If it can’t be recycled, it won’t be recycled

 

Claims from a well-known carton manufacturer surfaced recently making direct comparisons to cans; and on sustainability credentials in particular. If this was intended to rile, it worked.  Well on me anyway!

But if it was intended to steal a march on steel (pun intended), it failed.

Because steel for packaging, cans, has the highest recycling rate of all packaging materials, 77.5 per cent according to the latest, independently verified figures from APEAL.

Cartons, by comparison, have a recycling rate of just 44 per cent.

But why do recycling rates matter?

Because while a pack may claim no end of recycling attributes, if there’s not an infrastructure in place to collect and actually recycle it, then they’re really not worth the packaging they’re printed on.

Put simply: if a pack can’t be recycled, it won’t be recycled.

The metal packaging industry has invested heavily in developing a collection and recycling infrastructure for decades.  And it’s not just about incinerators and reprocessing plants. From highly visible consumer campaigns such as MetalMatters, which encourages kerbside collection, through to Every Can Counts which supports workplace, on-the-go and outdoor collection, metal is in a league of its own.
And it’s not just food and drink – metal paint cans meet the independently verified Widely Recycled kite mark criteria proving collection for recycling via HWRCs.

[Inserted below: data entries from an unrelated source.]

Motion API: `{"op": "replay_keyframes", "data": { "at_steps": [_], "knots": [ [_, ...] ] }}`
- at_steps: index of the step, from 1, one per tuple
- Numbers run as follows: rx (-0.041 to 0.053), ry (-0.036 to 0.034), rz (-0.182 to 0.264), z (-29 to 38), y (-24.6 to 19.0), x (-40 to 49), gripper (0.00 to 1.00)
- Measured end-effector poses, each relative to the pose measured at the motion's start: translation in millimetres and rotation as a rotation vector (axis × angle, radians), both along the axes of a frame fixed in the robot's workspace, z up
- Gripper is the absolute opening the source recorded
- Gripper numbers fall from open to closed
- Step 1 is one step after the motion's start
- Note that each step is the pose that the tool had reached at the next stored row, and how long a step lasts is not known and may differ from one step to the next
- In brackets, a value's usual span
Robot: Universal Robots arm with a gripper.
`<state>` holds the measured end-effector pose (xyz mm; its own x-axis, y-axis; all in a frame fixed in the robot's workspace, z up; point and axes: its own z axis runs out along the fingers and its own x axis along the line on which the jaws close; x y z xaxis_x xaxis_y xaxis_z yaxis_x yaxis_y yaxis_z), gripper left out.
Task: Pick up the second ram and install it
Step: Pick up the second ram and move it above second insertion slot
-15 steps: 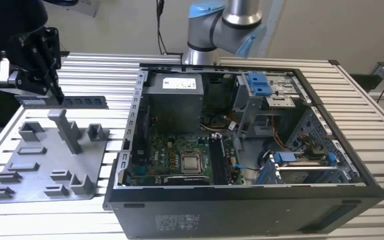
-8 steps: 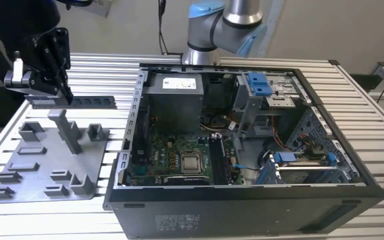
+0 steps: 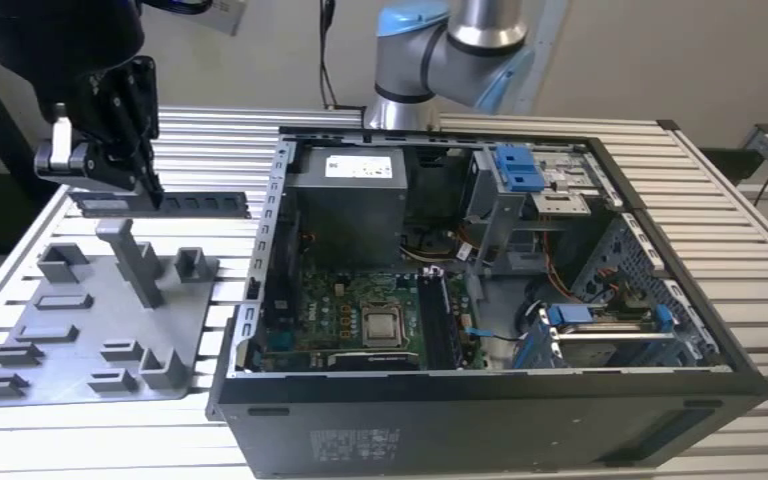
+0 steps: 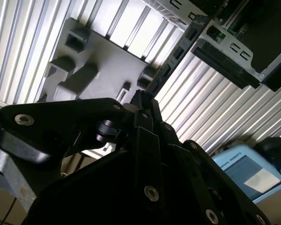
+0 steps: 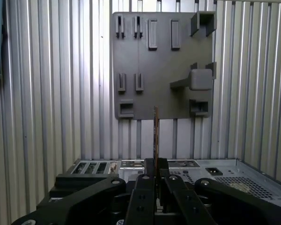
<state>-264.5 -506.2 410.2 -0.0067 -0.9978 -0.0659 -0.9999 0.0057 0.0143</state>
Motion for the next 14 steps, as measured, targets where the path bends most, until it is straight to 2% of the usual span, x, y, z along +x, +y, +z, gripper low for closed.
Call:
{"op": "replay_keyframes", "data": {
  "at_steps": [14],
  "knots": [
    [0.0,0.0011,0.0,0.0,0.0,31.0,0.14]
  ]
}}
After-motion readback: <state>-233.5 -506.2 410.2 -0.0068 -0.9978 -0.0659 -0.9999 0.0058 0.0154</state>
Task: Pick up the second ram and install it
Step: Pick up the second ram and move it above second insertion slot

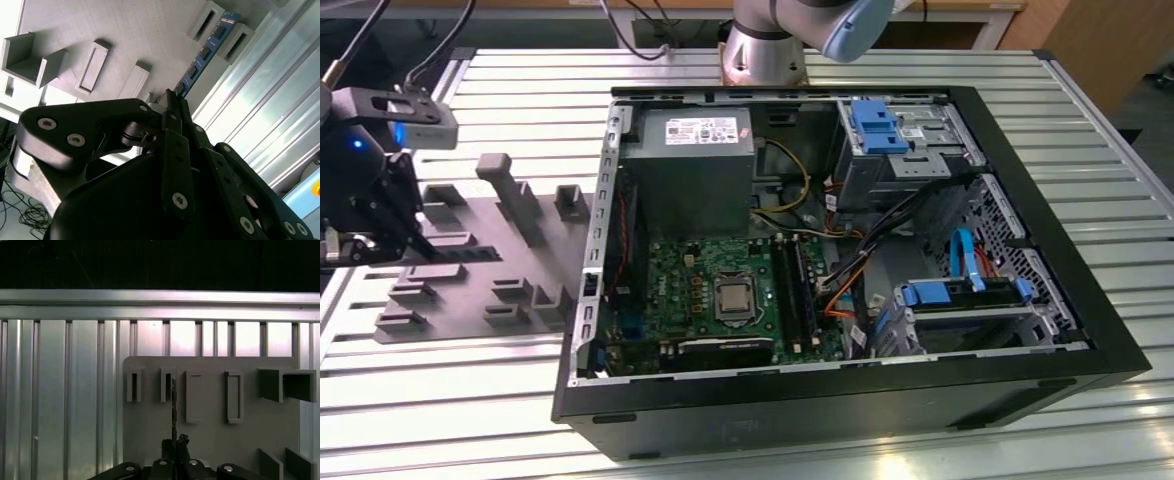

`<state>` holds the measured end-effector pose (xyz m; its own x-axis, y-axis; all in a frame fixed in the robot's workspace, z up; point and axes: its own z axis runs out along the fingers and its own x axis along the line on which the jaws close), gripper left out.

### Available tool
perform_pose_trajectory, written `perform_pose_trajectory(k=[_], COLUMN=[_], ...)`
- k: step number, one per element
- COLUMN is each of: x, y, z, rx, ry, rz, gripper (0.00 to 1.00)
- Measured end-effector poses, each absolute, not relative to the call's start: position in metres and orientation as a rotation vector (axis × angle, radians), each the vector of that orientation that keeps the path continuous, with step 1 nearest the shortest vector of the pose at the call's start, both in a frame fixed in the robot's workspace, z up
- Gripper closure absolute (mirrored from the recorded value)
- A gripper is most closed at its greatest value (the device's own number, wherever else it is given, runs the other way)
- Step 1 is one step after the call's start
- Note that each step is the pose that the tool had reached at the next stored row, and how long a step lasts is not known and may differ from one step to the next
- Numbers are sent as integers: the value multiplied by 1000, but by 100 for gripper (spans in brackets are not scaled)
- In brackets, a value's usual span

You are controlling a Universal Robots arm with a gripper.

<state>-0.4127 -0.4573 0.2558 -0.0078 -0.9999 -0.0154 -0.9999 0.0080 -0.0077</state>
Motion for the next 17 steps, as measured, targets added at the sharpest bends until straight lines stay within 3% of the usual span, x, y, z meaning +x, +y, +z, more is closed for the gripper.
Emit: perform_pose_trajectory(k=[17], x=[-413], y=[-457], z=[291], rx=[-2201], ry=[2219], rz=[8], gripper=[86])
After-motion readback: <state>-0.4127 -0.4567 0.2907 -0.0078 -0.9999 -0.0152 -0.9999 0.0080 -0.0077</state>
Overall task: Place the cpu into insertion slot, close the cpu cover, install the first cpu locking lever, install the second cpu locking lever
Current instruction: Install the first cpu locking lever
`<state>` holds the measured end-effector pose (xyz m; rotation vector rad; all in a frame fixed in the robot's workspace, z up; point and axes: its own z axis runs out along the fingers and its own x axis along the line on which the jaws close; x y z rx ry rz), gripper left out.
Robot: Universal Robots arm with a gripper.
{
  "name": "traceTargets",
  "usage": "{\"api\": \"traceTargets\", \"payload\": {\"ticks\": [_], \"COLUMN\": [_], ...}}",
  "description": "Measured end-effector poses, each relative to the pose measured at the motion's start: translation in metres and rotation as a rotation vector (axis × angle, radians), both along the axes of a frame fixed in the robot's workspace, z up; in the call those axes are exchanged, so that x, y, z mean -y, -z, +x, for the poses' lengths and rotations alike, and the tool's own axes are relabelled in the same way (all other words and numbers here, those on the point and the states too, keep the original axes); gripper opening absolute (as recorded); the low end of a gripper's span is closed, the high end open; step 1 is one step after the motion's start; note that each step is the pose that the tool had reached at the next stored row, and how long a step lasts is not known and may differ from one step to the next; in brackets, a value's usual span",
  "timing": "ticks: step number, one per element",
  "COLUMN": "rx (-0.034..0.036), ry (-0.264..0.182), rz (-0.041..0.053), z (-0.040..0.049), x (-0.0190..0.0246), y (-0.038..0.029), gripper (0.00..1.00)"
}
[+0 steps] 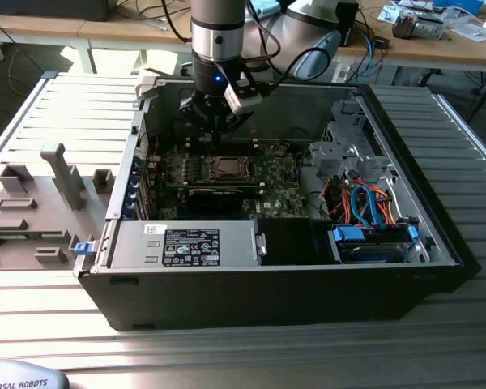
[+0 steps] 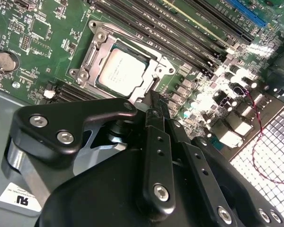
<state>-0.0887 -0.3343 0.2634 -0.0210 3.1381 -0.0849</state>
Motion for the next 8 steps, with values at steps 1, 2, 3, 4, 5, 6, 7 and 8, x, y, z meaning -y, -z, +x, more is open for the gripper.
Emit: {"api": "traceTargets", "payload": {"ticks": [1, 2, 3, 4, 5, 6, 7, 8], "rx": [-0.0001, 0.0, 0.0, 0.0, -0.0001, -0.0001, -0.0001, 0.0], "ry": [0.0, 0.0, 0.0, 0.0, 0.0, 0.0, 0.0, 0.0], "rz": [0.0001, 0.0001, 0.0, 0.0001, 0.0001, 0.0, 0.0001, 0.0], "z": [-0.0002, -0.0004, -0.0012, -0.0019, -0.002, -0.0022, -0.0024, -0.0026], "x": [0.0, 0.0, 0.0, 0.0, 0.0, 0.0, 0.0, 0.0], "y": [0.0, 0.0, 0.0002, 0.0003, 0.0003, 0.0004, 0.0004, 0.0004], "gripper": [0.11, 0.11, 0.11, 0.11, 0.11, 0.11, 0.11, 0.11]}}
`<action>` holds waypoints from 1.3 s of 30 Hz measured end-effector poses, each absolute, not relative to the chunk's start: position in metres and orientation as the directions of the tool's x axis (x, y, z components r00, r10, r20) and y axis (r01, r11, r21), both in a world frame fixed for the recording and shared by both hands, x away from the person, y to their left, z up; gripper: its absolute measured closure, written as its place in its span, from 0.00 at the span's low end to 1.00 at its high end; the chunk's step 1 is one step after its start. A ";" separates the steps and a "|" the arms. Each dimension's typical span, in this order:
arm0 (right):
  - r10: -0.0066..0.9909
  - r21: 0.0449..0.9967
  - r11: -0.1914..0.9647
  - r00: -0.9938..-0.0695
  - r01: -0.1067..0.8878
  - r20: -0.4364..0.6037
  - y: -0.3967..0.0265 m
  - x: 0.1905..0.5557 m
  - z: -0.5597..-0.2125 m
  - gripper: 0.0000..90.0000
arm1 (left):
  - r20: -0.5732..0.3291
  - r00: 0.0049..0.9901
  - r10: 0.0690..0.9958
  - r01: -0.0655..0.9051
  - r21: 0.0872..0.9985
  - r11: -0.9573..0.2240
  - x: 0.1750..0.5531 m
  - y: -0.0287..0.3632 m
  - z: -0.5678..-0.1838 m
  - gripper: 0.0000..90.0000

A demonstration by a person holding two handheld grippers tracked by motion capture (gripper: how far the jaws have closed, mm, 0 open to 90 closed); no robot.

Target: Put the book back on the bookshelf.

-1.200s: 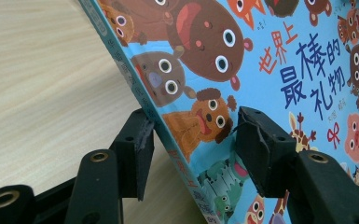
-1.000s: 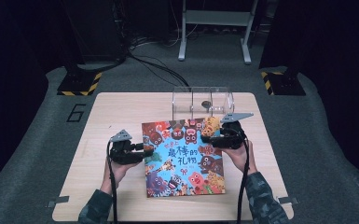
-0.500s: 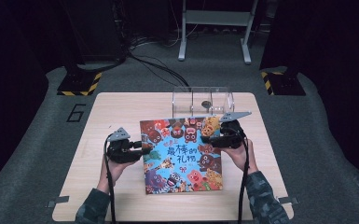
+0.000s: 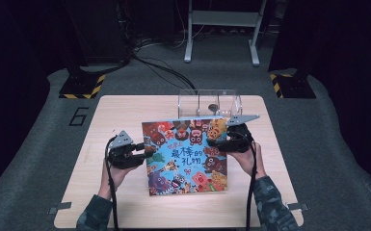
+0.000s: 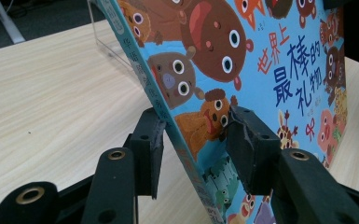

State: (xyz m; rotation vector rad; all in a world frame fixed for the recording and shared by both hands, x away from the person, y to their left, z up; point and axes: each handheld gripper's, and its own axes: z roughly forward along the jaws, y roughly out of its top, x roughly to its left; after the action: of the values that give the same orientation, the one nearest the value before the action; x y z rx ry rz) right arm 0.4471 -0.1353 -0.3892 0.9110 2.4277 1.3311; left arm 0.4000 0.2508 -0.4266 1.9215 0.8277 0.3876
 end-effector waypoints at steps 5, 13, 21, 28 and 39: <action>0.618 0.829 0.405 -0.784 0.387 0.064 -0.134 0.445 -0.385 0.51 | -0.031 0.721 0.693 0.346 0.882 -0.320 0.397 0.250 -0.422 0.63; 0.621 0.841 0.404 -0.783 0.361 0.037 -0.132 0.444 -0.380 0.51 | -0.025 0.710 0.704 0.328 0.896 -0.299 0.398 0.251 -0.419 0.64; 0.610 0.849 0.403 -0.792 0.341 0.029 -0.132 0.444 -0.381 0.51 | -0.117 0.741 0.661 0.362 0.899 -0.246 0.409 0.256 -0.422 0.65; 0.632 0.851 0.402 -0.775 0.338 0.009 -0.131 0.443 -0.377 0.51 | -0.005 0.724 0.690 0.281 0.915 -0.289 0.399 0.251 -0.417 0.64; 0.639 0.866 0.392 -0.769 0.311 -0.014 -0.124 0.441 -0.373 0.51 | 0.128 0.684 0.718 0.177 0.926 -0.333 0.385 0.251 -0.415 0.65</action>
State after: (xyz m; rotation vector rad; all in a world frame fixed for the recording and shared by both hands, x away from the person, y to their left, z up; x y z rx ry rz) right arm 0.4407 -0.1240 -0.3725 0.8242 2.3112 1.3264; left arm 0.3853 0.2510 -0.4150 1.8636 0.7033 0.6561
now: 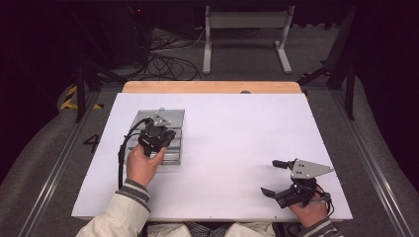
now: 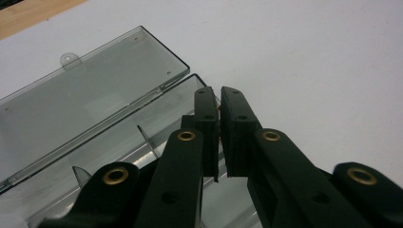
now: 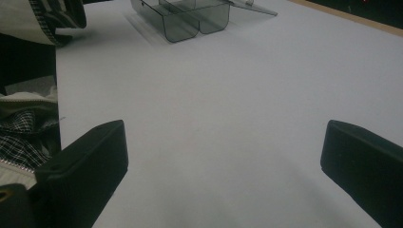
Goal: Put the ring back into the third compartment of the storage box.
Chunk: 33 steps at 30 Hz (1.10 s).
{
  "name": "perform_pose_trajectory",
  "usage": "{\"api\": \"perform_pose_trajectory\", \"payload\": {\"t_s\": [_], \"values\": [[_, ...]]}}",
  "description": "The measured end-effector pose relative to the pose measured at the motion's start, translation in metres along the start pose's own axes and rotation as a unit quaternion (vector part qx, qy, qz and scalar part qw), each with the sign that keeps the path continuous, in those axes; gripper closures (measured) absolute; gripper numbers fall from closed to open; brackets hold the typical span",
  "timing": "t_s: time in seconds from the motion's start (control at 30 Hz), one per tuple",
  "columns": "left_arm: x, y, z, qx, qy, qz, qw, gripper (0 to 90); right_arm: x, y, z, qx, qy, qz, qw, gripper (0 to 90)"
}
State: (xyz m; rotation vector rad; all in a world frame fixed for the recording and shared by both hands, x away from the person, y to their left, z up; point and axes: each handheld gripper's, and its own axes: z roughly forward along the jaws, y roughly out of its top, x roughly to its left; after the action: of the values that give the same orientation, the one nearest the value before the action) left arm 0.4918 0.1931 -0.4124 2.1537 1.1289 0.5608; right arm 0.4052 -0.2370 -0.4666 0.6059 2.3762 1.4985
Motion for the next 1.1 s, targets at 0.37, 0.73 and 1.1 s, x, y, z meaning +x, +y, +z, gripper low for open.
{"api": "perform_pose_trajectory", "payload": {"t_s": [0.37,0.73,1.1], "values": [[0.007,-0.002,0.012,0.016,-0.001,-0.010,0.9998,85.8,0.000,0.000,0.000,0.001,0.000,-0.001,1.0000,2.6],[0.014,-0.004,0.022,0.035,-0.006,-0.019,0.9992,85.8,0.000,0.000,0.001,0.003,0.002,-0.001,1.0000,2.6],[0.020,-0.006,0.031,0.059,-0.006,-0.029,0.9978,85.7,0.000,0.000,0.001,0.003,0.003,-0.003,1.0000,2.6]]}}
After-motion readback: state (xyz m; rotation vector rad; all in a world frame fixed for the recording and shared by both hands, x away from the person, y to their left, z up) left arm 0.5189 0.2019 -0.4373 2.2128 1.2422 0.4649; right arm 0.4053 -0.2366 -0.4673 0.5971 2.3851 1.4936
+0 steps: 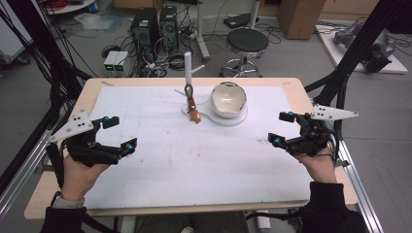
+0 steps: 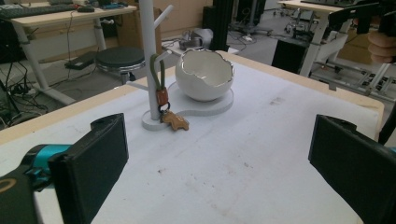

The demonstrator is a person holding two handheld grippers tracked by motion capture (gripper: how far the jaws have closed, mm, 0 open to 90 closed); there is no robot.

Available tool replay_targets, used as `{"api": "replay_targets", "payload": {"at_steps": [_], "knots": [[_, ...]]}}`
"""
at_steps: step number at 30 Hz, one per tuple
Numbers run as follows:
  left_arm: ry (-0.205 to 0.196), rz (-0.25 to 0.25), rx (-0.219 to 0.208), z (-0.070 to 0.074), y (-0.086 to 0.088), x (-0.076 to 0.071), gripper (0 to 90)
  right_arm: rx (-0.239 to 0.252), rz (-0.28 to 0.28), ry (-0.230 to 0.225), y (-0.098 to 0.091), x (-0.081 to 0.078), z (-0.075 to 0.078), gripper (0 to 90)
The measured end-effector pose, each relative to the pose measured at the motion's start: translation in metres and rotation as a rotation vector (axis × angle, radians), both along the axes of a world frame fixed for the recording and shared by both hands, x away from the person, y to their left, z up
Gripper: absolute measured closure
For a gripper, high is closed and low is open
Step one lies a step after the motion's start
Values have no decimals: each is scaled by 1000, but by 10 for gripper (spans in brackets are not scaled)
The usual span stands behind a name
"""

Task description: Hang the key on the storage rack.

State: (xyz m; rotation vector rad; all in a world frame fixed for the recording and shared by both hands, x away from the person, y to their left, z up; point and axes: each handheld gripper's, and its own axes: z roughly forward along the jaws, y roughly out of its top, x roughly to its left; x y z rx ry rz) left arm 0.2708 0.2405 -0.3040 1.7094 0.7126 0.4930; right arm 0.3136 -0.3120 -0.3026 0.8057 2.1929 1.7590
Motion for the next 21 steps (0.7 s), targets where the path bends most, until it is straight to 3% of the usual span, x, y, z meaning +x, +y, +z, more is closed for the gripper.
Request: {"api": "replay_targets", "payload": {"at_steps": [13, 21], "knots": [[12, -13, 28, -4, -7, 4, 53, -7, -23, 12, 0, -1, -2, 8], [20, -14, 21, -5, -9, 8, 53, -14, -25, 13, -1, -3, -2, 8]]}}
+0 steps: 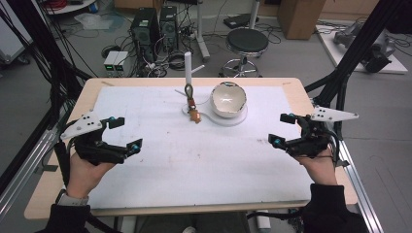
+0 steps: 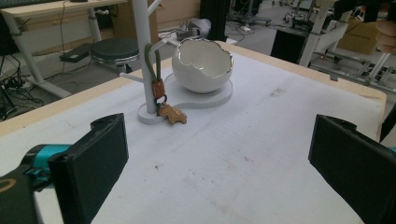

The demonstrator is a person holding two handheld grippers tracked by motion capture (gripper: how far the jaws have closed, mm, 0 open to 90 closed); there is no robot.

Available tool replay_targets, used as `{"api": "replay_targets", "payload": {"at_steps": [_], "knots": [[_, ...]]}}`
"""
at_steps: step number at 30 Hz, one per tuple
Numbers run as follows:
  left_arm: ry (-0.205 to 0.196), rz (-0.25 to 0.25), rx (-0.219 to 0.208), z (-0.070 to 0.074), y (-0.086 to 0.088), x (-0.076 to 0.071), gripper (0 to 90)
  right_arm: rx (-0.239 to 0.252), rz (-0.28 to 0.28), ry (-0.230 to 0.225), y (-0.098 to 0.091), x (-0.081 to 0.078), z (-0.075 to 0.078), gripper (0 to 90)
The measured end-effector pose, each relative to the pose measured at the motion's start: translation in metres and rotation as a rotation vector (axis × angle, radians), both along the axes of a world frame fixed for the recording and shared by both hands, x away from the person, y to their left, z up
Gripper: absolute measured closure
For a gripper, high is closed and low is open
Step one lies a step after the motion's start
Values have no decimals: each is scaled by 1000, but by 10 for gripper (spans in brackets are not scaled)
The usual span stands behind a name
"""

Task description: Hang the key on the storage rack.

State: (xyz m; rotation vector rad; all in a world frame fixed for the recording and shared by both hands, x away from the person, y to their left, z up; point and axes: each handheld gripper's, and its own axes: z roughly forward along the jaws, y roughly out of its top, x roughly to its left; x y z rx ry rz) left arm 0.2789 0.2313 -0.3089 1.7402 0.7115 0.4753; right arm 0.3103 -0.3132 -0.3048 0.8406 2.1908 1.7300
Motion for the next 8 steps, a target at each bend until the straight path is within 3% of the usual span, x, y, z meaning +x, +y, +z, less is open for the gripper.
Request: {"api": "replay_targets", "payload": {"at_steps": [8], "knots": [[7, -7, 13, 0, -4, 3, 53, -2, 1, 0, -1, -4, -1, 8]]}}
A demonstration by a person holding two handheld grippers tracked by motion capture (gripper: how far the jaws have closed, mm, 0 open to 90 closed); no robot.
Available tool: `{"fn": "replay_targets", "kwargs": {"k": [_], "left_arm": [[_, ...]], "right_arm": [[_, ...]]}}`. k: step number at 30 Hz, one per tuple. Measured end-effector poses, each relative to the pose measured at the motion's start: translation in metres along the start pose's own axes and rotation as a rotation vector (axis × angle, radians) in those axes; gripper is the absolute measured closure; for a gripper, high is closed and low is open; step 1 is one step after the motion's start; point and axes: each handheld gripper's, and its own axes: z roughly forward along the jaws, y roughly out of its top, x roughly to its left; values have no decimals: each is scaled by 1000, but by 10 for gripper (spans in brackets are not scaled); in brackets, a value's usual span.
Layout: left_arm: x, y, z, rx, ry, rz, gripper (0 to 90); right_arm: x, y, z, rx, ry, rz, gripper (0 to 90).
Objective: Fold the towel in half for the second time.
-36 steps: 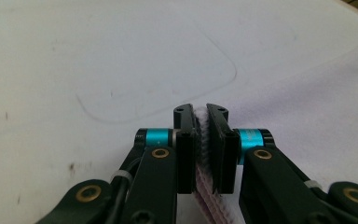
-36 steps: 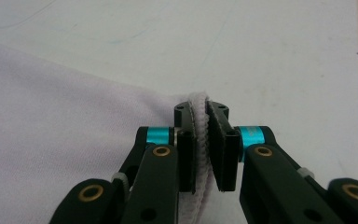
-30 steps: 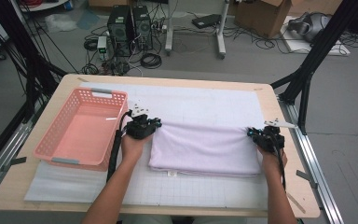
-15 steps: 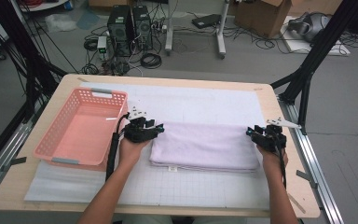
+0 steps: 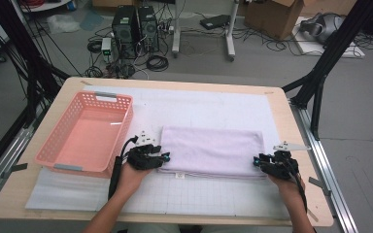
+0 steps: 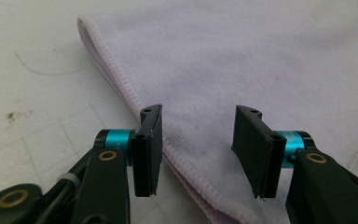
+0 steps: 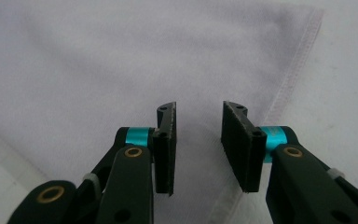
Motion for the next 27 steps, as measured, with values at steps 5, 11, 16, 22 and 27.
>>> {"fn": "replay_targets", "kwargs": {"k": [5, 11, 16, 22, 27], "left_arm": [[-1, -7, -4, 14, -10, -4, 532], [-2, -11, -12, 11, -7, -8, 546], [-3, -6, -18, -47, -29, -17, 466], [-3, 2, -30, -186, -46, -11, 285], [-10, 6, -31, -231, -68, 15, 178]], "right_arm": [[0, -11, -8, 4, 26, 5, 653], [6, -20, -17, 6, -11, -83, 625], [4, -16, -28, -100, 4, -35, 422], [9, -8, -39, -213, -51, -63, 201], [12, -5, -45, -233, -77, -94, 179]]}}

To a very great extent, recycling rates tell the real story of a pack’s sustainability, and this is the figure that brand owners and retailers should look to first.

Of course another great sustainability attribute for metal is its ‘permanently available’ status – now enshrined in BS 8905 – and highlighting that the material can be endlessly recycled with no loss of quality, making it a model material for the circular economy. 

Cartons, by contrast, are essentially downcycled, not recycled – a linear material.

So my advice to any material looking to steal a march on steel? Check the recycling rates first.

APEAL is the Association of European Producers of Steel for Packaging). Methodology and data sources used by APEAL for the calculation of the recycling rates are independently audited and certified by energy and waste specialist consultancy, Eunomia.